Çocukların küçük bir bölümünde serebral palsi, yaşamın ilk birkaç ayında ya da yılında meydana gelen beyin hasarı, bakteriyel menenjit veya viral ensefalit gibi beyin infeksiyonları ya da trafik kazası, düşme gibi sebeplere bağlı kafa yaralanmaları sonucu ortaya çıkar. 

 
Serebral Palsinin Tanısı Nasıl Konulur?
Serebral palsi tanısı fiziki muayene ile konulur. Muayene sırasında doktor, çocuğun doğum öncesi ve doğum anı hikayesini tam olarak öğrenir. Serebral palsi tanısı genellikle çocuk 6 – 12 aylık olana kadar konulamaz. Bu dönem çocuğun yürüme, el ve baş denetimi gibi gelişimsel kilometre taşına erişmesi gereken dönemdir. Bu takiplere aşağıdaki tanısal testler dahil edilebilir:

Nörolojik muayene, Röntgen, Besleme çalışmaları, Elektroansefalogram (EEG), Kan testleri, Yürüyüş incelemeleri, Manyetik rezonans görüntüleme (MRG), Bilgisayarlı tomografi taraması (BT), Genetik çalışmalar, Metabolik testler.

Serebral Palsi Tedavisi
Serebral palsi tedavisinde, beyinde oluşmuş hasarı tedavi etmek günümüzde mümkün olmasa da, var olan belirti ve bulguları azaltmaya yönelik tedaviler ve uygun rehabilitasyon yaklaşımları ile çocuğun kazanabileceği en üst bağımsızlık düzeyini kazanması, tedavinin temelini oluşturur. Serebral palsi terimi kalıcı bir rahatsızlığı anlatır. Bu hastalıkla ilgili sorunlar (kas zayıflığı veya gerginliği, istemsiz hareketler) yaşam boyu devam eder. Ancak, çocuk yaş ilerledikçe uygun tedavi yaklaşımlarının katkı ve desteği ile bu sorunlara uyum sağlamayı onlarla başa çıkmayı öğrenebilir. Tedavi, hastalığı tamamen yok edemese de anlamlı iyileşmeler sağlar.

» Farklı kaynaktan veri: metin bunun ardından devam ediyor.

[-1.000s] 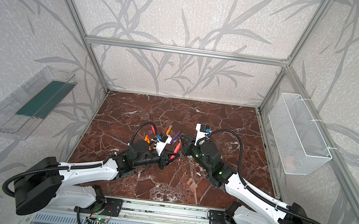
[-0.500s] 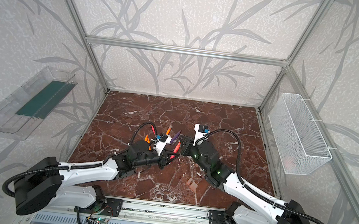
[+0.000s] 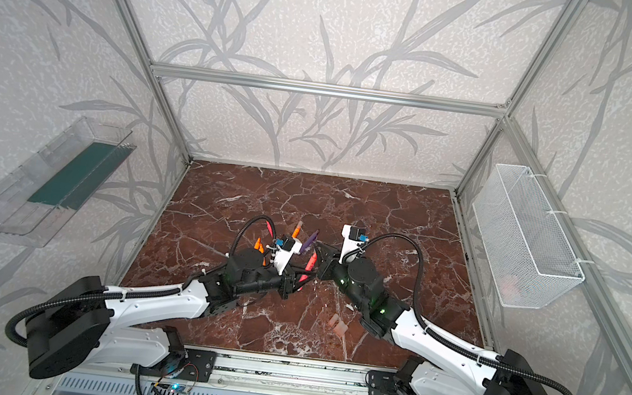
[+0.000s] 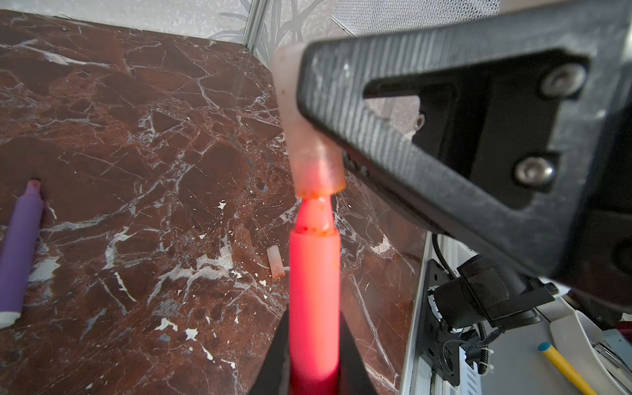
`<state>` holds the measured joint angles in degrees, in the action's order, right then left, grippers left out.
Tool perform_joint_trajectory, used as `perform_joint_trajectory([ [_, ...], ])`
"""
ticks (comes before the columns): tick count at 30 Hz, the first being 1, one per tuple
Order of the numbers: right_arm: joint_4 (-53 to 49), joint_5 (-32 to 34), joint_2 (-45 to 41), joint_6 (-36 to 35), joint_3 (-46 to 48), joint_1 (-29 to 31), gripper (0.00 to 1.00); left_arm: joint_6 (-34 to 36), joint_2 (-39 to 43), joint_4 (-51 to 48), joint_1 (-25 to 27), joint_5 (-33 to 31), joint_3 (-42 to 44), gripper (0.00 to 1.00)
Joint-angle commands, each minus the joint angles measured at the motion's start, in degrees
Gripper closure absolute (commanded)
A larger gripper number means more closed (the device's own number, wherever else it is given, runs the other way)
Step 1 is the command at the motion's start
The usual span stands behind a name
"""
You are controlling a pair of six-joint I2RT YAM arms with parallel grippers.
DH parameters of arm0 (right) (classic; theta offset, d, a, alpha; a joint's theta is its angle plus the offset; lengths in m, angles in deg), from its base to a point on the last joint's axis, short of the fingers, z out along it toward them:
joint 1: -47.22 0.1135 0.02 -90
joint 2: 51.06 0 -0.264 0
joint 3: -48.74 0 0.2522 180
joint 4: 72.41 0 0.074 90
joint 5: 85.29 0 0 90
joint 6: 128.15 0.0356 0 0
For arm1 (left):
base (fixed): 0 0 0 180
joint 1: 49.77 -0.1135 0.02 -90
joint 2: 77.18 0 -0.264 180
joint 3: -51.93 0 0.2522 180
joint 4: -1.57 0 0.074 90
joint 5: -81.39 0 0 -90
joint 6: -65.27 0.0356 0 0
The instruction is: Insert the pens into the pen caps
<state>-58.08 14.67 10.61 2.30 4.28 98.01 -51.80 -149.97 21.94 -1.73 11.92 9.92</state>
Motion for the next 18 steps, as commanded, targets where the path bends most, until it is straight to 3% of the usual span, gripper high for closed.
perform_joint_trajectory([
  [1,3.97,-1.6,-0.33,-0.01,2.23,2.0,1.0,-3.12,-0.32,6.47,-1.28,2.03,1.23,1.0],
  [11,6.34,-1.69,1.17,0.09,3.8,3.16,0.99,-10.38,-4.35,19.74,-5.47,10.98,3.79,1.0],
  [18,4.58,-0.16,0.44,0.69,4.23,3.26,0.85,-12.22,-5.86,24.22,-6.73,13.03,4.43,1.0],
])
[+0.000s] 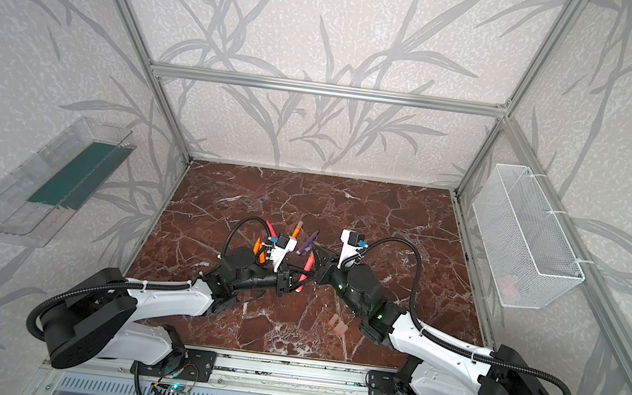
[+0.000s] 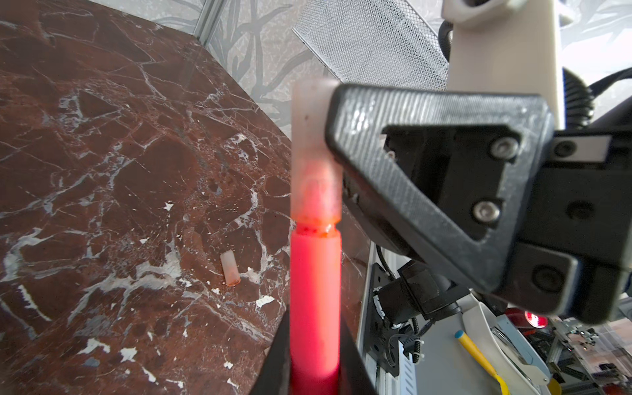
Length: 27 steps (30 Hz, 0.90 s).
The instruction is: Insert the pens into the pen caps
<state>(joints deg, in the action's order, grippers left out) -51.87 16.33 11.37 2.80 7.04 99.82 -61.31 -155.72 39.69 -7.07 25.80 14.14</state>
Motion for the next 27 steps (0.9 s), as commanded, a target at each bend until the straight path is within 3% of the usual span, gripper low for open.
perform_joint_trajectory([
  [1,-1.87,-1.37,-0.59,0.48,1.73,1.45,0.85,-2.71,0.08,6.44,-1.54,-0.94,0.34,1.0],
  [7,-2.3,-0.72,-2.05,0.3,2.28,1.43,0.81,-1.93,0.72,5.12,-1.64,-1.28,0.37,1.0],
  [11,-2.66,-0.63,-2.83,0.21,2.5,1.43,0.72,-1.92,0.5,5.33,-1.65,-1.29,0.31,1.0],
  [20,-4.08,0.03,-6.99,-0.59,3.36,1.43,0.69,-0.89,0.88,3.63,-1.7,-1.46,0.04,1.0],
  [27,-11.4,1.25,-8.1,-2.96,-2.41,1.45,0.5,0.53,-0.1,1.87,-1.04,-1.55,-1.07,1.0],
])
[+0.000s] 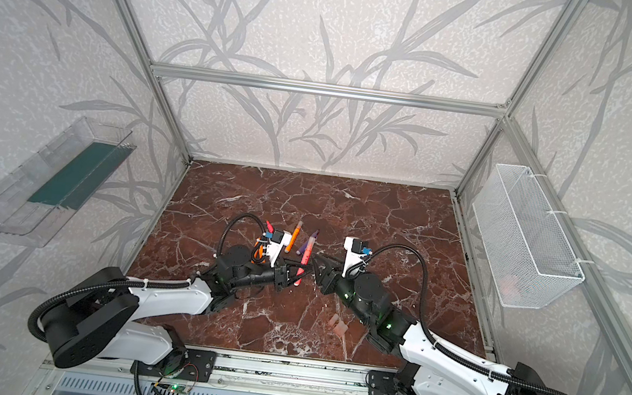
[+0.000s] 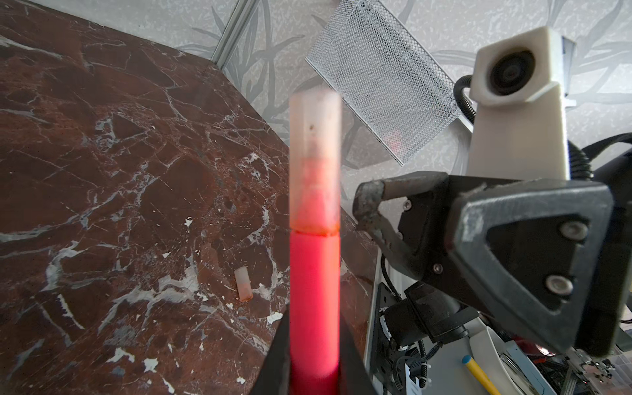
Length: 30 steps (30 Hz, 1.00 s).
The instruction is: Insert the pens into the pen caps
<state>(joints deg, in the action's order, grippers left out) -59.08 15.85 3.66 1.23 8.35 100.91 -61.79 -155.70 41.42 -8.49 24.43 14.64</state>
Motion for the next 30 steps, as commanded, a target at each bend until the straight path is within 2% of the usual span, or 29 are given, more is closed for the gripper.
perform_joint_trajectory([
  [1,-6.12,3.71,0.14,-0.6,-4.96,0.25,0.5,1.21,-0.23,0.01,0.55,-0.18,-1.7,1.0],
  [9,-10.08,4.24,5.16,-0.76,-10.59,0.09,0.5,5.32,1.51,-5.49,2.93,-2.72,-2.84,1.0],
  [20,-10.49,3.33,9.12,0.13,-13.15,-0.01,0.5,9.73,5.95,-12.34,5.07,-6.83,-2.97,1.0],
  [30,-12.45,0.22,9.59,-1.0,-13.5,0.09,0.94,9.9,6.41,-12.75,5.22,-7.61,-3.11,1.0],
])
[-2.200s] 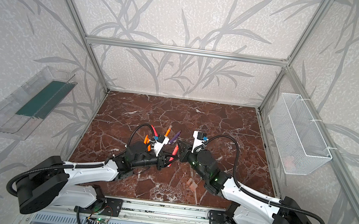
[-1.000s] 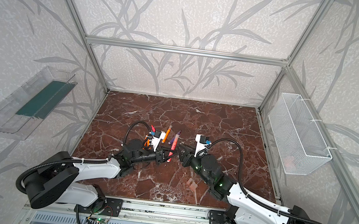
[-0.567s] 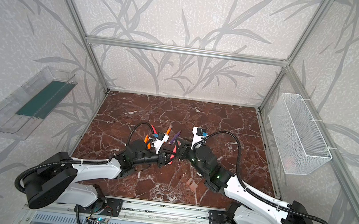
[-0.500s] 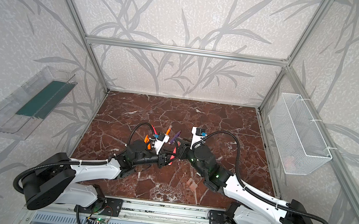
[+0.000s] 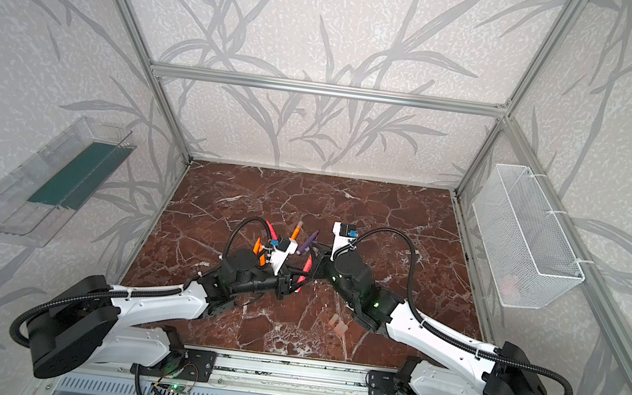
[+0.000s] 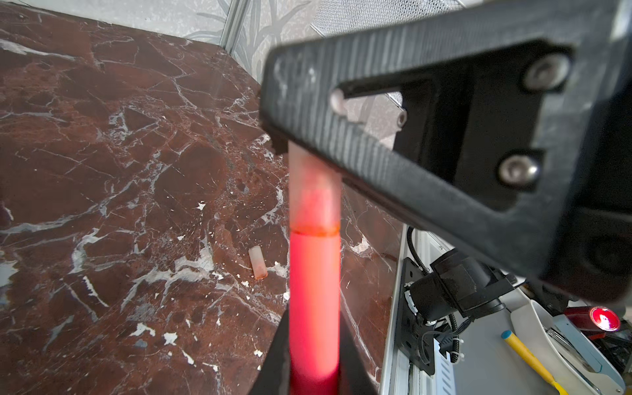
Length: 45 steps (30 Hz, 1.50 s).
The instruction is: Insert the pens into the pen caps
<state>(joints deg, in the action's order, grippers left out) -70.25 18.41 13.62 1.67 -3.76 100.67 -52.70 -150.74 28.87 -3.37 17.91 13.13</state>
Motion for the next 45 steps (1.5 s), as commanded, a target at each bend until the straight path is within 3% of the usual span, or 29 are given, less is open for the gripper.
perform_joint_trajectory([
  [1,-1.46,-2.51,-0.57,-1.43,-1.05,0.34,0.97,1.02,1.77,-0.85,0.1,-1.56,-1.81,1.0],
  [8,3.33,-4.51,-2.32,-1.13,4.32,2.11,1.0,2.86,5.07,-4.78,-0.99,-6.08,-3.43,1.0],
  [23,7.61,2.61,-2.2,-2.95,9.04,14.0,1.0,3.92,9.38,-8.29,-4.67,-6.81,-9.04,1.0],
  [39,12.46,5.11,-3.28,-2.88,13.58,20.63,1.0,4.77,14.15,-11.35,-6.22,-9.54,-10.16,1.0],
  [45,8.42,9.06,-2.36,4.13,12.33,25.04,1.0,7.32,13.8,-14.31,-6.49,-15.96,-11.91,1.0],
])
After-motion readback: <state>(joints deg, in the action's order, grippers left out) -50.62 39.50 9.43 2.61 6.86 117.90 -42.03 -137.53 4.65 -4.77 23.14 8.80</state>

Çocuk büyüdükçe beklentiler de büyür. Serebral palsili bir çocuğun giyinme, bağımsız yemek yeme gibi sıradan işleri öğrenmesi beklenenden uzun zaman alır. Bu gelişim gecikmesi yanlışlıkla kötüleşme olarak algılanabilir. Çocuğun büyümesiyle kasları daha da kalınlaşır. Büyüme çağında kemikler kaslardan daha hızlı uzar. Büyüme hızları arasındaki bu fark, kasların göreceli olarak daha da kısalmasına ve eklem çevresi şekil bozukluklarının belirginleşmesine neden olur. Kasların sertliği spastisiteye (kasılma) veya eklem kısıtlılıklarına bağlı olabilir. Çoğu kez bu iki durumu birbirinden ayırmak çok kolay olmasa da, sadece gergin kası, gergin ve aynı zamanda kısa kastan ayırt etmeye çalışmak şarttır. Çünkü bu iki durum farklı tedavi yaklaşımları gerektirir. Çocuğu etkileyen kulak veya boğaz enfeksiyonu, diş enfeksiyonları gibi herhangi bir hastalık, çocuğun ilerlemesini bir müddet duraklatabilir. Duygusal stresler. Çocuk, eğer bir yeteneğin geliştirilmesi için çok fazla zorlandığını hissederse, tepkisel olarak o işe karşı direnç geliştirebilir. İlerlemede yavaşlama veya duraklama, kötüleşme anlamına gelmez.